### Recorded information

····················

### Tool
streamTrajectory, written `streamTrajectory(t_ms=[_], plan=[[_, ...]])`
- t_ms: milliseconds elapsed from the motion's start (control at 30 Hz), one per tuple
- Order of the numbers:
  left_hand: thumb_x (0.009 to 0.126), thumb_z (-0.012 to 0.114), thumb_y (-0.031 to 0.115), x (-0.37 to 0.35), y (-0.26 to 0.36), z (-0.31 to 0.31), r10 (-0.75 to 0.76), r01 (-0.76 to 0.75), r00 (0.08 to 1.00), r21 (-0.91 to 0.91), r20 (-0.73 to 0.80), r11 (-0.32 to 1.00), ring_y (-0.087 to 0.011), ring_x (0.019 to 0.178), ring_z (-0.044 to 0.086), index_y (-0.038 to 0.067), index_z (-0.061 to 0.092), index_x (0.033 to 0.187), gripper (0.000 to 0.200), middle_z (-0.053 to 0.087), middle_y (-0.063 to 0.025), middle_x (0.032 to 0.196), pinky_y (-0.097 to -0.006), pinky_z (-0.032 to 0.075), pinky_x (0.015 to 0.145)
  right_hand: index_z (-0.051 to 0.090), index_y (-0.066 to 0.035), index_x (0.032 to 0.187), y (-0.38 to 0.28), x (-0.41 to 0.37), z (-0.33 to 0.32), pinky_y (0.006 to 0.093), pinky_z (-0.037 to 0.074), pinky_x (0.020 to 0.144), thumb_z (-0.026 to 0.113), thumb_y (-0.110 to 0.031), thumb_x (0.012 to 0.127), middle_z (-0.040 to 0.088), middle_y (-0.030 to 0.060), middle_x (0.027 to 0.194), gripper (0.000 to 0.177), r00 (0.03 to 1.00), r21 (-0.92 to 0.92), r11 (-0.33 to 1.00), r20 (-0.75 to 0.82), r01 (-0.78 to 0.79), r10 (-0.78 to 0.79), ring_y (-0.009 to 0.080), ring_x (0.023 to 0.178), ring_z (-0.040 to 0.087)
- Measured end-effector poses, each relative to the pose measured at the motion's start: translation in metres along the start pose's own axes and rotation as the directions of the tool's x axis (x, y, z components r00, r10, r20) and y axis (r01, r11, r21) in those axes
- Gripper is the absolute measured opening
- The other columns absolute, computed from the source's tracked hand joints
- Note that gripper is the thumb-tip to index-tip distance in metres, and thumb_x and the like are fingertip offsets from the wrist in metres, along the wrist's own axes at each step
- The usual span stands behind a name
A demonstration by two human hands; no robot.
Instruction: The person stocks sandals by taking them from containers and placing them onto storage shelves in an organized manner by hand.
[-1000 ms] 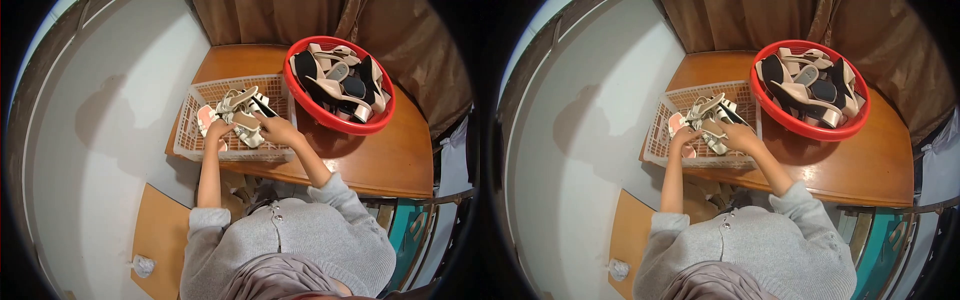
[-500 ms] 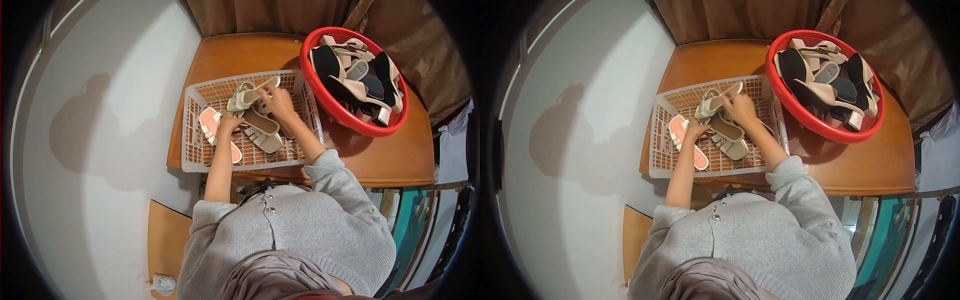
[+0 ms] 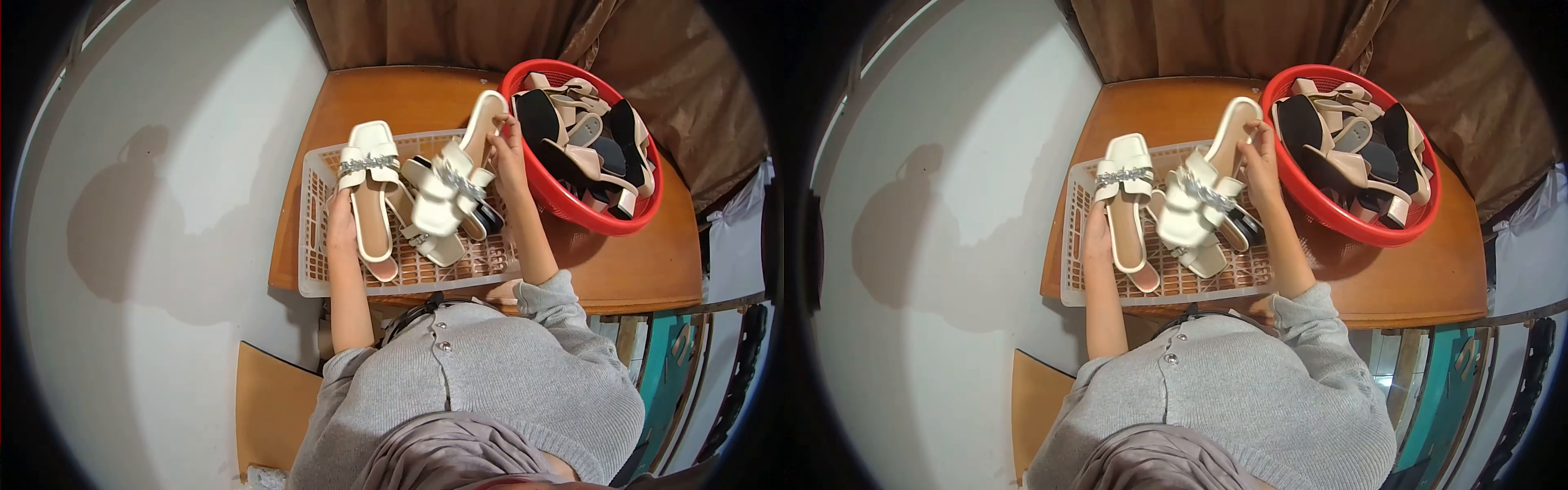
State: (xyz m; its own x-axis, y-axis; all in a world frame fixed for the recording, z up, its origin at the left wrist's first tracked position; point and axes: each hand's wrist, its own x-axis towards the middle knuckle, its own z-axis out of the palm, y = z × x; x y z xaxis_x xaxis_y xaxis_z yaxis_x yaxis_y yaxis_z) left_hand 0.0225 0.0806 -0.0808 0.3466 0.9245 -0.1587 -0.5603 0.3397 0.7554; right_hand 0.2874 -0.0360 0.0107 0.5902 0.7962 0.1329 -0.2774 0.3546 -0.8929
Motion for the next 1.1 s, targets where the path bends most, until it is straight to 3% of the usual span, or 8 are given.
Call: streamTrajectory(t_ms=[200,267,433,500,667,800,867,1100], plan=[[0.095,0.042,0.030,0.004,-0.019,0.032,0.044,-0.043,0.999,-0.092,0.000,0.995,-0.0238,0.102,0.057,-0.001,0.047,0.120,0.040,0.057,-0.0136,0.112,-0.0355,0.049,0.087,0.039,-0.007,0.126,0.003,-0.029,0.039,0.0297,0.041,0.089,0.056,-0.005,0.085,0.054,0.0091,0.111,0.045,0.904,-0.239,0.968,0.395,-0.073,0.166,0.0171,0.106,0.050],[0.095,0.040,0.029,-0.002,-0.022,0.051,0.166,-0.174,0.983,-0.111,-0.083,0.978,-0.0244,0.103,0.056,0.000,0.048,0.119,0.039,0.057,-0.0137,0.115,-0.0374,0.046,0.091,0.043,-0.005,0.125,0.020,-0.042,0.043,0.0295,0.041,0.090,0.058,-0.005,0.084,0.053,0.0091,0.112,0.044,0.840,-0.406,0.913,0.506,0.033,0.194,0.0171,0.107,0.050],[0.093,0.042,0.023,-0.022,-0.003,0.061,0.023,-0.041,0.993,-0.149,-0.118,0.988,-0.0246,0.099,0.058,-0.002,0.050,0.115,0.034,0.058,-0.0144,0.111,-0.0372,0.049,0.086,0.049,-0.005,0.124,0.036,-0.055,0.044,0.0252,0.047,0.074,0.063,-0.008,0.082,0.051,0.0074,0.115,0.044,0.814,-0.489,0.869,0.533,0.074,0.230,0.0141,0.090,0.056],[0.091,0.045,0.021,-0.025,-0.006,0.065,0.034,-0.051,0.994,-0.161,-0.106,0.986,-0.0247,0.096,0.060,-0.002,0.052,0.112,0.031,0.059,-0.0150,0.108,-0.0371,0.051,0.083,0.052,-0.004,0.121,0.042,-0.045,0.045,0.0323,0.045,0.086,0.065,-0.010,0.080,0.054,0.0127,0.115,0.044,0.838,-0.453,0.888,0.515,0.085,0.182,0.0207,0.109,0.050],[0.085,0.058,0.011,-0.034,-0.015,0.072,0.089,-0.094,0.981,0.020,0.172,0.995,-0.0196,0.102,0.055,0.005,0.040,0.124,0.043,0.052,-0.0100,0.116,-0.0327,0.048,0.083,0.056,-0.004,0.103,0.062,-0.018,0.054,0.0280,0.048,0.072,0.073,-0.015,0.073,0.053,0.0106,0.107,0.036,0.967,-0.426,0.904,0.238,0.022,0.088,0.0168,0.080,0.056],[0.081,0.062,0.004,-0.035,-0.021,0.079,0.073,-0.093,0.988,0.146,0.138,0.985,-0.0169,0.100,0.055,0.005,0.041,0.121,0.045,0.052,-0.0073,0.112,-0.0296,0.049,0.080,0.060,-0.003,0.094,0.049,-0.019,0.054,0.0288,0.047,0.069,0.074,-0.017,0.071,0.055,0.0130,0.106,0.031,0.968,-0.637,0.731,0.203,0.246,-0.148,0.0186,0.078,0.056],[0.081,0.062,0.003,-0.034,-0.019,0.077,0.090,-0.101,0.991,0.113,0.097,0.989,-0.0169,0.097,0.056,0.006,0.042,0.120,0.044,0.053,-0.0071,0.110,-0.0295,0.049,0.078,0.061,-0.002,0.091,0.040,-0.019,0.048,0.0338,0.046,0.079,0.072,-0.021,0.073,0.056,0.0143,0.109,0.029,0.901,-0.721,0.551,0.403,0.420,-0.160,0.0219,0.087,0.057],[0.081,0.064,0.010,-0.041,0.003,0.071,0.022,-0.023,0.995,-0.012,-0.100,1.000,-0.0195,0.095,0.060,0.001,0.053,0.113,0.035,0.060,-0.0100,0.105,-0.0300,0.051,0.077,0.037,-0.014,0.135,0.001,-0.082,0.027,0.0432,0.024,0.106,0.075,-0.025,0.068,0.022,0.0246,0.143,0.078,0.728,-0.517,0.737,0.684,0.436,0.050,0.0386,0.134,0.021]])
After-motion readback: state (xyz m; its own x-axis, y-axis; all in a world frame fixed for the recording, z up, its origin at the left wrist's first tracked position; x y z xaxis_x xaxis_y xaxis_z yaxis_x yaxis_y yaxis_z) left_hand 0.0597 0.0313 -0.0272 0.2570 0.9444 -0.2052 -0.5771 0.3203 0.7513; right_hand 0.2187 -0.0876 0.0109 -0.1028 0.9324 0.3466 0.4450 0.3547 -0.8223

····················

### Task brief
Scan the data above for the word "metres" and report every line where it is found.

### The answer
- Measured end-effector poses, each relative to the pose measured at the motion's start: translation in metres along the start pose's own axes and rotation as the directions of the tool's x axis (x, y, z components r00, r10, r20) and y axis (r01, r11, r21) in those axes
- Note that gripper is the thumb-tip to index-tip distance in metres, and thumb_x and the like are fingertip offsets from the wrist in metres, along the wrist's own axes at each step

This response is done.